Task requirements: Which lines of the data include the string "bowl"? List them all.

The input:
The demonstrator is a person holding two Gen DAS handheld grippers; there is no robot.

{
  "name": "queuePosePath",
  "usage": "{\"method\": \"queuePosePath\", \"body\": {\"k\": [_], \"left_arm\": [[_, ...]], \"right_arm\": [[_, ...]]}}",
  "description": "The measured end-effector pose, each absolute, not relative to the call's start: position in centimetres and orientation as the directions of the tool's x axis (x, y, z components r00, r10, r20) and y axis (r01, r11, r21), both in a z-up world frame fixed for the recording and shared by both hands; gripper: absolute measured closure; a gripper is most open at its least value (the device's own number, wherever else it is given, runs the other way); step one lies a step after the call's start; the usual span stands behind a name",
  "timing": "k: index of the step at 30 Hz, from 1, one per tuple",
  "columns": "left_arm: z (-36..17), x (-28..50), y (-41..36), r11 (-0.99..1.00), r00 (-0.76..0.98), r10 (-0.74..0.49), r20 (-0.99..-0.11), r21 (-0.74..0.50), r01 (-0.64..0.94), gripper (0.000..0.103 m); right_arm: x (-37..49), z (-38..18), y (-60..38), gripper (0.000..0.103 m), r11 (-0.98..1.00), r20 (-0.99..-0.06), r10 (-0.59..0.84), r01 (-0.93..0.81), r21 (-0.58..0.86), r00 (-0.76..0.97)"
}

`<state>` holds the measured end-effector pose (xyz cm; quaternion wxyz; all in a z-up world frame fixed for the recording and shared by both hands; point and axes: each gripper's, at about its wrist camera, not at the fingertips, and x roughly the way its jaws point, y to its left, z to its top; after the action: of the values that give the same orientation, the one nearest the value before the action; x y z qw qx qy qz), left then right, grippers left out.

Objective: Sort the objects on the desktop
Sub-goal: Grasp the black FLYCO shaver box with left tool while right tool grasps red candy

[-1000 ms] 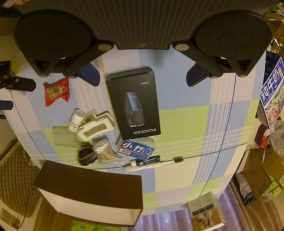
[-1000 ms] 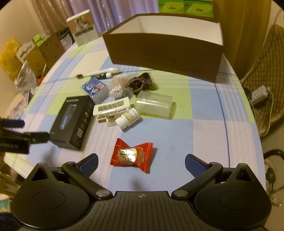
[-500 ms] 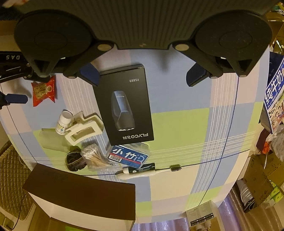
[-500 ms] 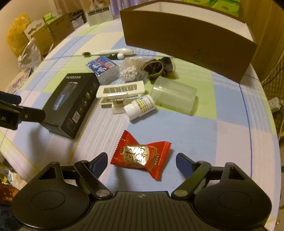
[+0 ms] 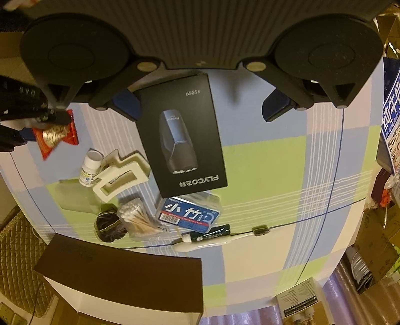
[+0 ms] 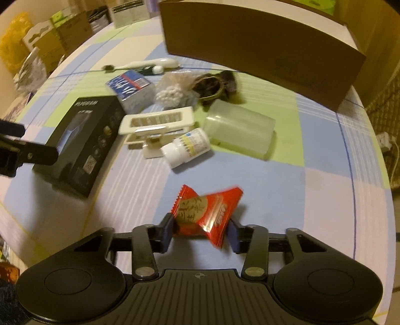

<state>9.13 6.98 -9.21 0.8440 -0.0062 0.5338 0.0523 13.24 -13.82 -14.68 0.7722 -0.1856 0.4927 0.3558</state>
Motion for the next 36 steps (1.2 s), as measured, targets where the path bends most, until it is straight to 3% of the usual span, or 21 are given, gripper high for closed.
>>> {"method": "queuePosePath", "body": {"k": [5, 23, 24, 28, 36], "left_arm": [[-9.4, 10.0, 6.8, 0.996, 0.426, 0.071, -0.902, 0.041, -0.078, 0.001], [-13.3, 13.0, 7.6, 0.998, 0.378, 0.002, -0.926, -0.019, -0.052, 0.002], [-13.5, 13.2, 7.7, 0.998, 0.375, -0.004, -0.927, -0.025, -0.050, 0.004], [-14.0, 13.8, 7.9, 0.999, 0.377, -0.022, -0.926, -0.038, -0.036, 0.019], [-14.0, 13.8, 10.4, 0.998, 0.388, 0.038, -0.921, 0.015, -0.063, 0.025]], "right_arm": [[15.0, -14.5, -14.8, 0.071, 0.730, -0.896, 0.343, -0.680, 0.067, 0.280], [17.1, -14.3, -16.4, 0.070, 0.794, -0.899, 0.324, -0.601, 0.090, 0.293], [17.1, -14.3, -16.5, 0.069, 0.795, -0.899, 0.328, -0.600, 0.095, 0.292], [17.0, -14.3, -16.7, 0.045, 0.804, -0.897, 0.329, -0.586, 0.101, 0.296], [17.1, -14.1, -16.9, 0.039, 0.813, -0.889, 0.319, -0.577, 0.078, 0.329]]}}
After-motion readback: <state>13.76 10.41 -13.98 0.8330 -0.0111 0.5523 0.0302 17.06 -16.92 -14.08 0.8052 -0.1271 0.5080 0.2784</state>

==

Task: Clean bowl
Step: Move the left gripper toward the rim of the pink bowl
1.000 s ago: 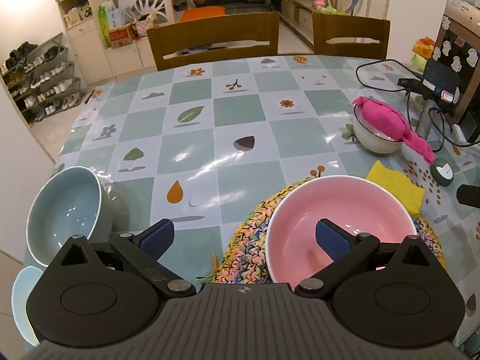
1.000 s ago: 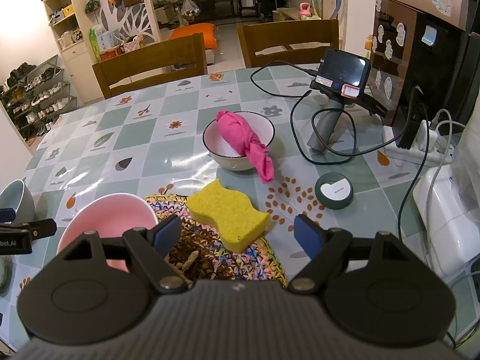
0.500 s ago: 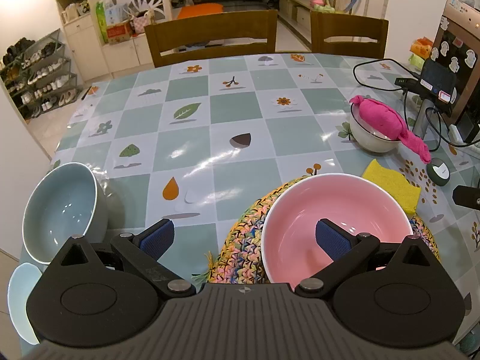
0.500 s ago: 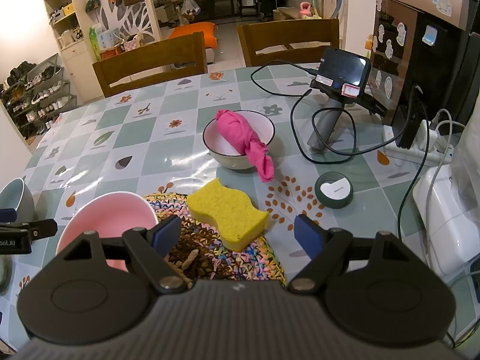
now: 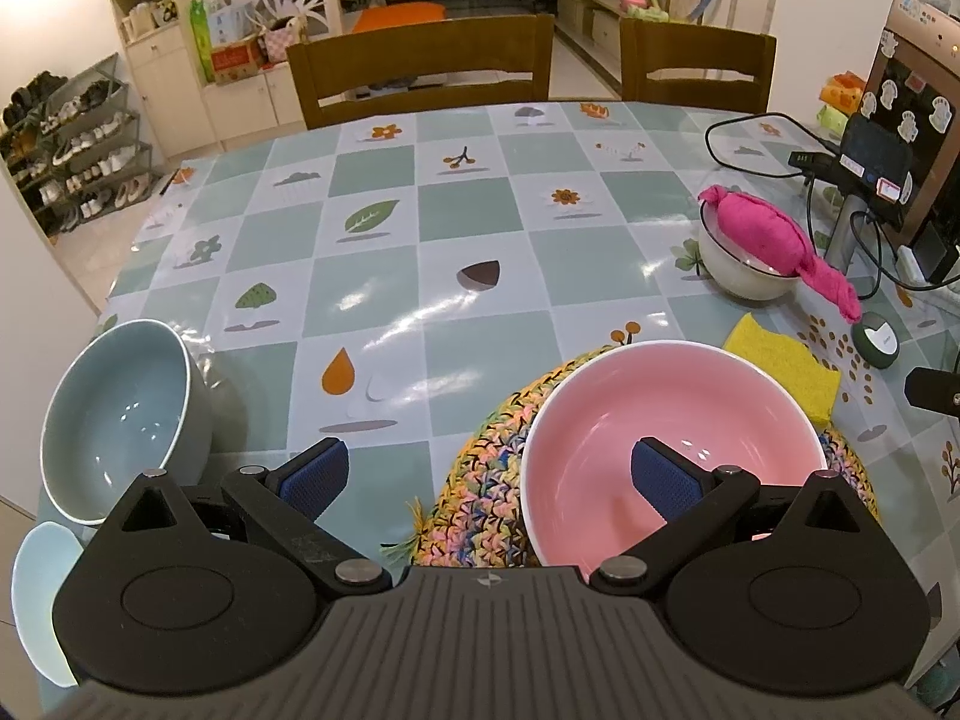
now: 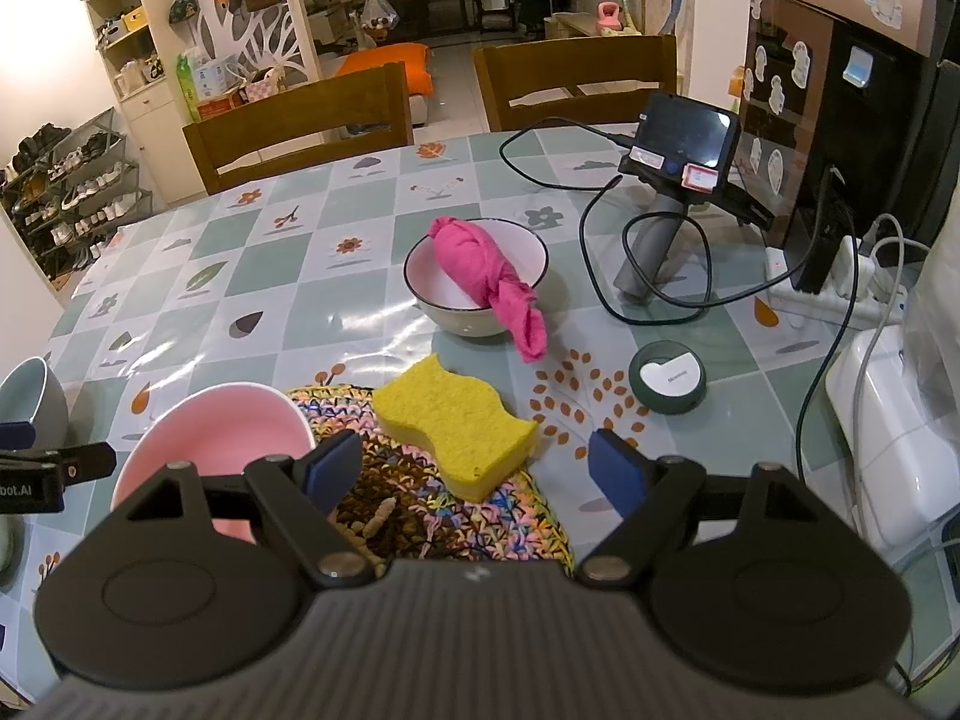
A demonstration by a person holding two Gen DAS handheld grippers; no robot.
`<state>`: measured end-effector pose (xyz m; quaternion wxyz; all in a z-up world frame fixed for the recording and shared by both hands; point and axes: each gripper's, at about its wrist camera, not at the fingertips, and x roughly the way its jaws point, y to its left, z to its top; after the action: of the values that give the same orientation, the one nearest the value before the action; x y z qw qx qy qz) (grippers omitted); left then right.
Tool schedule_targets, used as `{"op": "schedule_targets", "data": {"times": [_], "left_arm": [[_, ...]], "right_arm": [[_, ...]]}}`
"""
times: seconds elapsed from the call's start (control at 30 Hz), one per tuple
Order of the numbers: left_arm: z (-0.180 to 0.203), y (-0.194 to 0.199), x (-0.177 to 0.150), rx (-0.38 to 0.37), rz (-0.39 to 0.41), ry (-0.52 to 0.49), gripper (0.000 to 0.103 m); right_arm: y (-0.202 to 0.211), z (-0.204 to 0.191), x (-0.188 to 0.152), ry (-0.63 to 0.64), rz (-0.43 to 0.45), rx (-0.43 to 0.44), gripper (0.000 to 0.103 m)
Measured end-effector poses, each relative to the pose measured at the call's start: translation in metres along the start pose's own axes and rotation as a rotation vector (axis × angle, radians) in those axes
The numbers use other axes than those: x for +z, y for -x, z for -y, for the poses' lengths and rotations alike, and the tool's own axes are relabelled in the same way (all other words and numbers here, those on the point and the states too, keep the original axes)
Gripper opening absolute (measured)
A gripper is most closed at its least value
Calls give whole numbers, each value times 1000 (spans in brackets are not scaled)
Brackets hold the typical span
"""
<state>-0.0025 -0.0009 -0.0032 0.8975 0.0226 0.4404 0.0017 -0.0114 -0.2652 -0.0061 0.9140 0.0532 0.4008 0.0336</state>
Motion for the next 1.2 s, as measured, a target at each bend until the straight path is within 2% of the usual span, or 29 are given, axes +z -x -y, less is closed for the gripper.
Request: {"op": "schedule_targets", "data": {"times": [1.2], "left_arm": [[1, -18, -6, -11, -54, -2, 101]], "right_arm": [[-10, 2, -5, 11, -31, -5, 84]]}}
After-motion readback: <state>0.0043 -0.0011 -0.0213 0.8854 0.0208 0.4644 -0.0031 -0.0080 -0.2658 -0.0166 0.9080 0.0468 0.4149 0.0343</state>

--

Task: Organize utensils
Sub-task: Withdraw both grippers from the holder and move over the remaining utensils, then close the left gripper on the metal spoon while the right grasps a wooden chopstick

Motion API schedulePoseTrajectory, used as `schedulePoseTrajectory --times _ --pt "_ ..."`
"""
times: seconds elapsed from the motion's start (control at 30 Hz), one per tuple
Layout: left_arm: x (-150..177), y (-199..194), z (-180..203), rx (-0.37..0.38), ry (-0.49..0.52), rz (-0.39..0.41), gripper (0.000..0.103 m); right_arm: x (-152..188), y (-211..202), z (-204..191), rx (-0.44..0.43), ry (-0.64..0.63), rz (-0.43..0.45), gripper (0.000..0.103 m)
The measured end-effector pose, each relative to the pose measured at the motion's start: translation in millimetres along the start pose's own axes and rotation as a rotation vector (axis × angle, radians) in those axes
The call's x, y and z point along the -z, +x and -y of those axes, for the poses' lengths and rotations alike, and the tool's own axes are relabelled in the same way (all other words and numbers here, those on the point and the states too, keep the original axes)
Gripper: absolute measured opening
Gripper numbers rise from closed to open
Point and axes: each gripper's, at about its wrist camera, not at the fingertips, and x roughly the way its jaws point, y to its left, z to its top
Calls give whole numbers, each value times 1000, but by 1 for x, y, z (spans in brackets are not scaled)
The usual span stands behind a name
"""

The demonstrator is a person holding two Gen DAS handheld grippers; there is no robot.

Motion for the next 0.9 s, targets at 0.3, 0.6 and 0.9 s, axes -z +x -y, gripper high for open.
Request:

Exercise answer:
Task: Clean bowl
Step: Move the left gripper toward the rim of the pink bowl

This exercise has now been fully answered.